A Tajani, insomma, non è piaciuto per niente il Golgota evocato da Toti parlando della croce che pochi o nessuno lo avevano aiutato a portare nella salita inflittagli dai magistrati con una novantina di giorni di arresti domiciliari e una dovizia di accuse. «Non so con chi ce l’avesse, a noi non può dire niente», ha reagito Tajani. E ancora sul patteggiamento ha insistito: «E’ una scelta sua. Non eravamo in giunta, e di tutte le decisioni che sono state prese non ne sapevamo nulla. Non ci ha informato di questa scelta, non sapevamo nulla né abbiamo chiesto nulla.

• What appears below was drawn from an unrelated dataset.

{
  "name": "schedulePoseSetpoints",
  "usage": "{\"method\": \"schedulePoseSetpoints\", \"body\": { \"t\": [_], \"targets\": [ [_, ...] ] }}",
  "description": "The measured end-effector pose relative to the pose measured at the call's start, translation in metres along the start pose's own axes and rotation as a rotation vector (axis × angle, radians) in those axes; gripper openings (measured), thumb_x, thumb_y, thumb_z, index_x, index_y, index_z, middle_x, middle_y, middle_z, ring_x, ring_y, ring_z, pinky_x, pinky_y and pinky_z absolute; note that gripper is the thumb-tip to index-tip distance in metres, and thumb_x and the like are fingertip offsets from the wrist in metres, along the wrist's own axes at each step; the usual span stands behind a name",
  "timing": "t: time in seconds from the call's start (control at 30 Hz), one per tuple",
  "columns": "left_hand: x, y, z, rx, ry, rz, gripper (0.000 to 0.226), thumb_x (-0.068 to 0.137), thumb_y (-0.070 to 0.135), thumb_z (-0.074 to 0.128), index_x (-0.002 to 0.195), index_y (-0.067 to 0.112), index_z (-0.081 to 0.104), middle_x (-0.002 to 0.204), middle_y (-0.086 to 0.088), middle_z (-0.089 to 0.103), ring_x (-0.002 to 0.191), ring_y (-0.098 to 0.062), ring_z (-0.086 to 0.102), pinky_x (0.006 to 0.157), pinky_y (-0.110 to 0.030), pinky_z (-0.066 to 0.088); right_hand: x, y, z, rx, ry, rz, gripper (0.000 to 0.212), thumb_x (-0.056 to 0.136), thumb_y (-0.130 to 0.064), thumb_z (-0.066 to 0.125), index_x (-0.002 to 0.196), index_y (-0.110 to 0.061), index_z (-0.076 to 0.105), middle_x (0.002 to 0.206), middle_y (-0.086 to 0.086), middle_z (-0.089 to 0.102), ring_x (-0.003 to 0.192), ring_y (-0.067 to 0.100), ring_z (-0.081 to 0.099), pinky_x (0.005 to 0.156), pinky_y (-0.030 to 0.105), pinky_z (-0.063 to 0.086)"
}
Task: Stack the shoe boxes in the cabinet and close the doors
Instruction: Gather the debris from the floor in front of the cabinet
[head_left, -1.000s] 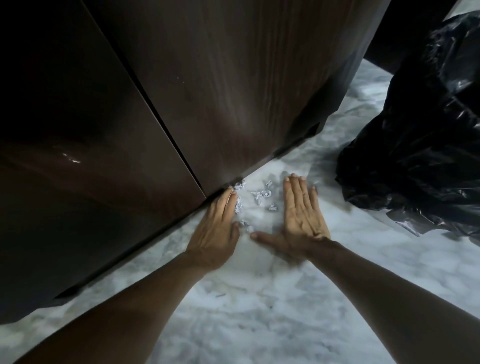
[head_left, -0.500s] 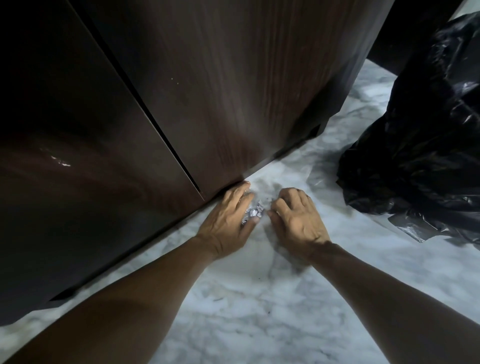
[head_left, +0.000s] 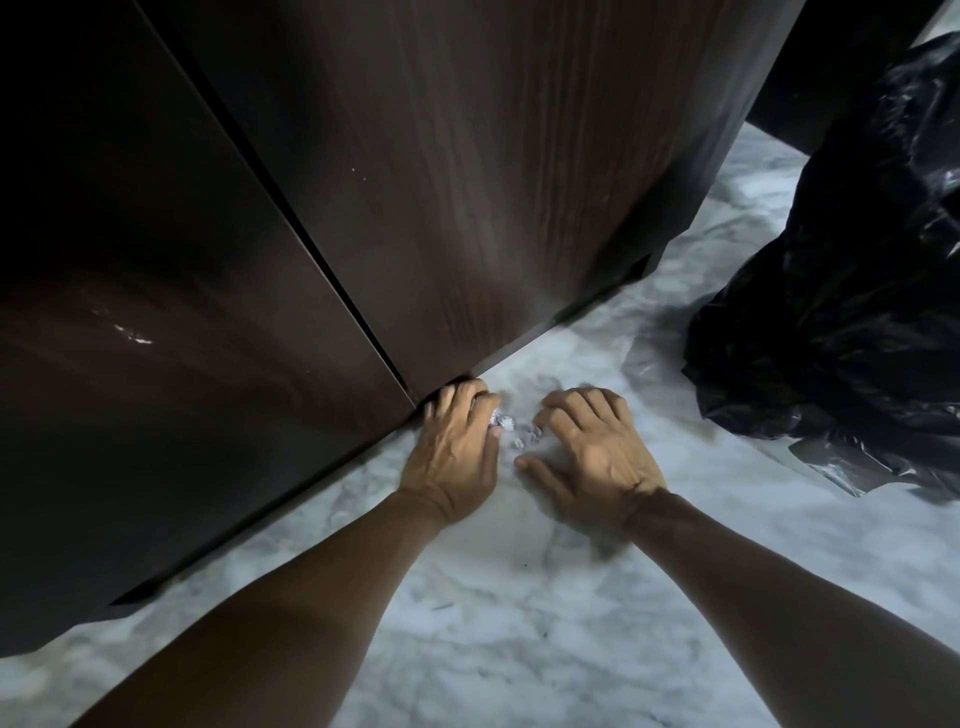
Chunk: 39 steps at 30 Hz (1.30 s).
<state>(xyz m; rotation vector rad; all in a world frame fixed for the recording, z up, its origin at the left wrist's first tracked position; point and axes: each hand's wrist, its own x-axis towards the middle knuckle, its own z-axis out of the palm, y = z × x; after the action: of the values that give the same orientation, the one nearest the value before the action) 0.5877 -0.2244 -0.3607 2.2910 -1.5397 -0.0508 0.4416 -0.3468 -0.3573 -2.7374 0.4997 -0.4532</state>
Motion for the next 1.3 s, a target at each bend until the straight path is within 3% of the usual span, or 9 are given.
{"method": "schedulePoseSetpoints", "body": {
  "t": [0.07,0.17,0.3,0.53,0.63,0.77,1.03,1.17,1.3],
  "targets": [
    [-0.0008,0.0,0.0001,-0.005,0.026,-0.008,0.029,0.089,0.024,0.037,0.102,0.009,0.057,0.109,-0.011,0.054,0.097,-0.031,0.048,0.083,-0.046,0.041,-0.0006,0.0,0.0004,0.005,-0.01,0.01,0.042,0.081,-0.052,0.063,0.105,-0.018,0.063,0.11,0.0,0.058,0.105,0.027,0.051,0.1,0.04,0.034],
    [-0.0022,-0.0001,0.0,0.012,0.013,0.004,0.033,0.081,0.019,0.042,0.111,0.015,0.053,0.11,-0.01,0.053,0.097,-0.03,0.047,0.081,-0.043,0.039,-0.001,-0.0013,0.0018,-0.011,-0.002,0.007,0.038,0.085,-0.051,0.059,0.111,-0.023,0.066,0.114,0.003,0.058,0.106,0.028,0.051,0.1,0.041,0.034],
    [-0.0016,0.0006,-0.0023,0.034,0.004,-0.001,0.031,0.075,0.015,0.046,0.104,0.017,0.057,0.102,-0.009,0.052,0.09,-0.03,0.047,0.075,-0.044,0.042,-0.0008,-0.001,0.0028,-0.007,0.077,-0.014,0.018,0.089,-0.032,0.06,0.089,-0.015,0.065,0.1,0.004,0.058,0.091,0.03,0.053,0.087,0.043,0.039],
    [-0.0025,-0.0005,-0.0032,0.1,-0.057,0.063,0.042,0.085,0.026,0.048,0.126,0.022,0.058,0.119,-0.007,0.054,0.101,-0.027,0.047,0.08,-0.04,0.039,-0.0022,-0.0039,-0.0011,0.002,0.059,-0.005,0.019,0.087,-0.032,0.059,0.092,-0.015,0.064,0.1,0.003,0.058,0.09,0.026,0.051,0.085,0.041,0.038],
    [-0.0021,-0.0008,-0.0028,0.121,-0.055,0.088,0.03,0.093,0.036,0.042,0.112,0.023,0.062,0.115,-0.005,0.054,0.096,-0.026,0.046,0.077,-0.04,0.038,-0.0025,-0.0017,0.0005,-0.013,0.085,0.004,0.013,0.086,-0.024,0.059,0.083,-0.011,0.061,0.096,0.004,0.057,0.087,0.029,0.051,0.081,0.04,0.038],
    [-0.0028,-0.0006,-0.0014,0.097,-0.019,0.057,0.023,0.092,0.028,0.038,0.096,0.016,0.057,0.104,-0.006,0.051,0.09,-0.028,0.045,0.075,-0.04,0.038,-0.0029,-0.0001,0.0012,-0.001,0.109,0.083,0.008,0.079,-0.018,0.059,0.083,-0.011,0.057,0.092,0.003,0.055,0.084,0.028,0.049,0.078,0.038,0.036],
    [-0.0037,-0.0029,0.0009,0.037,0.067,-0.052,0.017,0.08,0.017,0.042,0.084,0.008,0.056,0.088,-0.012,0.052,0.084,-0.032,0.048,0.072,-0.044,0.041,-0.0006,-0.0024,-0.0006,-0.039,-0.045,0.0,0.032,0.088,-0.041,0.055,0.118,-0.032,0.063,0.113,-0.002,0.057,0.101,0.025,0.051,0.09,0.044,0.036],
    [-0.0034,-0.0031,0.0009,0.034,0.094,-0.075,0.013,0.078,0.015,0.044,0.079,0.007,0.054,0.083,-0.011,0.051,0.081,-0.032,0.048,0.068,-0.043,0.041,-0.0023,-0.0002,0.002,-0.011,-0.013,-0.062,0.026,0.09,-0.039,0.057,0.109,-0.027,0.07,0.114,0.001,0.062,0.104,0.026,0.054,0.093,0.042,0.037],
    [-0.0059,-0.0037,0.0011,0.054,0.122,-0.038,0.016,0.086,0.019,0.046,0.075,0.008,0.052,0.078,-0.01,0.052,0.078,-0.031,0.051,0.065,-0.042,0.04,-0.0017,0.0014,0.0031,-0.029,-0.009,-0.074,0.021,0.093,-0.038,0.055,0.094,-0.019,0.066,0.102,-0.001,0.059,0.095,0.025,0.053,0.083,0.038,0.038]
  ]
}}
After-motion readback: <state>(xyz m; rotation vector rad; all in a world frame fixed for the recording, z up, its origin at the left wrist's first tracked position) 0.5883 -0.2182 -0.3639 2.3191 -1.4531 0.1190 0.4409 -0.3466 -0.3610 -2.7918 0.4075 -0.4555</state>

Abbiamo sempre avuto l’idea che dopo Toti bisognava andare su un civico, anche per dire ai liguri che inizia una nuova stagione». Nuova, ripeto: non la continuazione della vecchia con un altro traino, o con po’ di” totite” cronica addosso, magari pure aggravata.

Volente o nolente, il vice presidente del Consiglio e leader forzista, pur facile più al sorriso che al ghigno, più alla battuta che alla parolaccia, con Toti ha tirato fuori gli artigli. E pensando agli scontri più o memo diretti avuti anche in passato, dopo l’autonomia presasi da Toti nei rapporti con Berlusconi, ha confermato che anche in politica, o soprattutto in politica, il piatto della vendetta si serve e si consuma freddo: né caldo, né tiepido.

Stanno sperimentando questo aspetto di Tajani anche altri ex colleghi di partito usciti ai tempi di Berlusconi, scontrandosi prima col cerchio magico che lo contornava e poi col Cavaliere in persona, e pronti a rientrare per i cambiamenti intervenuti nelle aree politiche dove si erano rifugiati, se solo il segretario del partito azzurro lo volesse. A Letizia Moratti e ad Enrico Costa il rientro è riuscito, a Mariastella Gelmini e Mara Carfagna, che hanno abbandonato anche il partito di Carlo Calenda, no. O non ancora. «Non ci sono contatti o trattative. Non ho parlato con loro di recente», ha laconicamente risposto Tajani alla curiosità dei giornalisti del Secolo XIX. E infatti entrambe, già ministre con Berlusconi, hanno imboccato in Parlamento il sentiero del gruppo misto.

Più che recuperare figlioli più o meno prodighi delle storie evangeliche, Tajani sembra cercare parlamentari dalle provenienze più lontane possibili dalle sue parti. Gli piacciono tanto, per esempio, i grillini spiazzati, a dir poco, dalla polvere alla quale stanno riducendo le cinque stelle, litigando fra di loro, il presidente e il fondatore. Che comunicano ormai solo per pec e carte più o meno bollate. E pensare che Grillo dava a Berlusconi dello psiconano, prima di invidiarne i voti che prende anche “da morto”.